Restate word for word the entries below, starting with the line with "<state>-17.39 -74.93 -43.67" and continuing through the line with "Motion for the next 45". Include both of those lines and no others.

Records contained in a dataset
──────
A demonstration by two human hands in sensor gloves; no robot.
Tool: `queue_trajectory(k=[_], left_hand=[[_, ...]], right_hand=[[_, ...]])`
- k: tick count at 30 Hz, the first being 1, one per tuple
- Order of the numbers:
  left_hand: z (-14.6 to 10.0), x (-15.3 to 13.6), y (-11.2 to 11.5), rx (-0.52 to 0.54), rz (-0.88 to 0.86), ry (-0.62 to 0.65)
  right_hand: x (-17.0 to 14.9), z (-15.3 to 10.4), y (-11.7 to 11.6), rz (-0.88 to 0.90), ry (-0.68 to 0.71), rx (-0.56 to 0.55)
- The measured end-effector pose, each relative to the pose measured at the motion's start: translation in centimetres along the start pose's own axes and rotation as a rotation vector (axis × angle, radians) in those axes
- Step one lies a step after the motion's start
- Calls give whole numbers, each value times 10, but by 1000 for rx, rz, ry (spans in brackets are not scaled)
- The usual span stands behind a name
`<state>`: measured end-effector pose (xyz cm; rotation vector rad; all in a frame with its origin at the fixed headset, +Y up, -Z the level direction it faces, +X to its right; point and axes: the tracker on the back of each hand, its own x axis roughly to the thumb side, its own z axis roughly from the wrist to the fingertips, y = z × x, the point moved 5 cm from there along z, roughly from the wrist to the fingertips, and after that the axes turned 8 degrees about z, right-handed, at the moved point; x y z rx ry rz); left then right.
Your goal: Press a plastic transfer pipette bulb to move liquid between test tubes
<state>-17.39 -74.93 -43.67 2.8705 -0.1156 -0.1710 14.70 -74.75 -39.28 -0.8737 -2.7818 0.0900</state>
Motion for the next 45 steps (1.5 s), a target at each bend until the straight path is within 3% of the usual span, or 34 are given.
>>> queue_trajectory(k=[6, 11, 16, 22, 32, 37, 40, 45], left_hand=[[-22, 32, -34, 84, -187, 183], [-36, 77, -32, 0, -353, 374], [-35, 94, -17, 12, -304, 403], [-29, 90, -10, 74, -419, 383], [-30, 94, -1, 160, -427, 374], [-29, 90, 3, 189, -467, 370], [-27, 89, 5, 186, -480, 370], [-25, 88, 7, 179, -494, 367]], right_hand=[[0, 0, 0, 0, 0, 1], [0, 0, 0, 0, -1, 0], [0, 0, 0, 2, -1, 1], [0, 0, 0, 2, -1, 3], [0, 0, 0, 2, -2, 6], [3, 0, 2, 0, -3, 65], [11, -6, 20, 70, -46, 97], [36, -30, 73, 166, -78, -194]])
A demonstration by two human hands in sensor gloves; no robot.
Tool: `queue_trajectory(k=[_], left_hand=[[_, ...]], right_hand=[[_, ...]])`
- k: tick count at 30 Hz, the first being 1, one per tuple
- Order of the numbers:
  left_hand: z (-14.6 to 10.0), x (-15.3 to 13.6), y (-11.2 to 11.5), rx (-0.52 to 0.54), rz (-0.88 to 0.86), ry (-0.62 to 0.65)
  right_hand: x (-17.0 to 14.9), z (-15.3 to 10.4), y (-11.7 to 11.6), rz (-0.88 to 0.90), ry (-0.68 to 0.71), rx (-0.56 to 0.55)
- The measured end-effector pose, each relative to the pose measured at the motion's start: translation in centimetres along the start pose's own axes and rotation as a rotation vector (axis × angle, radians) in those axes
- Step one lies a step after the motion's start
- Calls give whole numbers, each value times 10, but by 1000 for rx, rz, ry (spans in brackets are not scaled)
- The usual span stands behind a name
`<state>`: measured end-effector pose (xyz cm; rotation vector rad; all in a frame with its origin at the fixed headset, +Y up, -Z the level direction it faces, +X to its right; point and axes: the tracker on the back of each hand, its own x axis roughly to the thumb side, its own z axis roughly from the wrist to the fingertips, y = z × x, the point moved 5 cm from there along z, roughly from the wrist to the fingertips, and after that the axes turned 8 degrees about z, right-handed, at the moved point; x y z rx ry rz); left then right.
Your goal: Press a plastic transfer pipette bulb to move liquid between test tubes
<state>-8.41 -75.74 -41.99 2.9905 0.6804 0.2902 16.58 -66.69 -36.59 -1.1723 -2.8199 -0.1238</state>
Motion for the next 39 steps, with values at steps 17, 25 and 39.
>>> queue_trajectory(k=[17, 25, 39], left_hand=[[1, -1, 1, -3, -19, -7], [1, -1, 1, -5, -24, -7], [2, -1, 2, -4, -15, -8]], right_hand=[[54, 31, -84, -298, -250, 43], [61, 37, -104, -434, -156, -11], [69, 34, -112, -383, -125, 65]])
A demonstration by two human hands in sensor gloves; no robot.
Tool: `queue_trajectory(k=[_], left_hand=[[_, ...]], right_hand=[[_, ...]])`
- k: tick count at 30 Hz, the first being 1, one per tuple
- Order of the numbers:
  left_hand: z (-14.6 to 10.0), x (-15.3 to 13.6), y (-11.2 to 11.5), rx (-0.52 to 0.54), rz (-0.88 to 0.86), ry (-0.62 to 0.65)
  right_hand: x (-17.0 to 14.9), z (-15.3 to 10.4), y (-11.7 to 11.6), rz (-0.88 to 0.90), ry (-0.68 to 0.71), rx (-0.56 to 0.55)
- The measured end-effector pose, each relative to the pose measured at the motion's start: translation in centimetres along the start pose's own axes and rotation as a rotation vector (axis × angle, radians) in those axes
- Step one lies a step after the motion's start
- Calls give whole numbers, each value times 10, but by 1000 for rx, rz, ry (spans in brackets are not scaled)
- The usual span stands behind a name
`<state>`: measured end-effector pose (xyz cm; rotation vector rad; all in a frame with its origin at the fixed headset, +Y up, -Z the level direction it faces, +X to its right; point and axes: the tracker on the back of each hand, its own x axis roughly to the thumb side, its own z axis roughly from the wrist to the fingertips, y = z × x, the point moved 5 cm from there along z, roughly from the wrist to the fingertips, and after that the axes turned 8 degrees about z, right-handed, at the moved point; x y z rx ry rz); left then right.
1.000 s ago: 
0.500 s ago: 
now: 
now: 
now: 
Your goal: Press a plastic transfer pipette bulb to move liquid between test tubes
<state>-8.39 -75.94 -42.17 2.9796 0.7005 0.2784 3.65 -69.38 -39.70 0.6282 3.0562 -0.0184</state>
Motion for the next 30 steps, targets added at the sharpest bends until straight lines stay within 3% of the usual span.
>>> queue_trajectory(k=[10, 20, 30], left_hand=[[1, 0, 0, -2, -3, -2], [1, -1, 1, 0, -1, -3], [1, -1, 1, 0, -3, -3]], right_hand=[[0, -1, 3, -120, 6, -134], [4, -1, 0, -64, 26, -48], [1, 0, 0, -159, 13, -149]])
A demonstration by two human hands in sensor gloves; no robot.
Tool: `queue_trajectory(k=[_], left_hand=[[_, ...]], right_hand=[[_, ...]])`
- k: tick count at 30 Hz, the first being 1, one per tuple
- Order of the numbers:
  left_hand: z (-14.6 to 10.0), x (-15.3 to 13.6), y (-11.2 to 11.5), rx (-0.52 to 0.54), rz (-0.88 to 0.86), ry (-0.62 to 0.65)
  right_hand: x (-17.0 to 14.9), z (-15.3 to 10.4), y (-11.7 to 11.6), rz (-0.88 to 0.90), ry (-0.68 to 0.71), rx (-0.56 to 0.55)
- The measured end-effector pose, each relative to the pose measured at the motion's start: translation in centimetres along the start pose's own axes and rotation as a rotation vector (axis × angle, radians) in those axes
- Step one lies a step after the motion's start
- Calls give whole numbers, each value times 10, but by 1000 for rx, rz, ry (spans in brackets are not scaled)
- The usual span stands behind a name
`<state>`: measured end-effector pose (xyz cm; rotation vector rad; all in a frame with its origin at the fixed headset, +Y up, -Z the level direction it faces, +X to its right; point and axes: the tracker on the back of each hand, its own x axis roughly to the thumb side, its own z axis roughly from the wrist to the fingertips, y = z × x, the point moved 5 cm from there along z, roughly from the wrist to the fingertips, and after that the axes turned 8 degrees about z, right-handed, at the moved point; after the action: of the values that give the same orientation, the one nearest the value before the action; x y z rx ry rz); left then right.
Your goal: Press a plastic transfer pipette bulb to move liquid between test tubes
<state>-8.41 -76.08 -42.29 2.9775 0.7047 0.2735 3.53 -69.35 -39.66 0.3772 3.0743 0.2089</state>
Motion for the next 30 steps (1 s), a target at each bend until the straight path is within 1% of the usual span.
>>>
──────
__SOLUTION BELOW__
<state>-17.39 -74.93 -43.67 2.8705 -0.1156 -0.1710 14.70 -74.75 -39.28 -0.8737 -2.7818 0.0900</state>
Motion for the next 45 steps (1.5 s), a target at each bend until the straight path is within 3% of the usual span, or 34 are given.

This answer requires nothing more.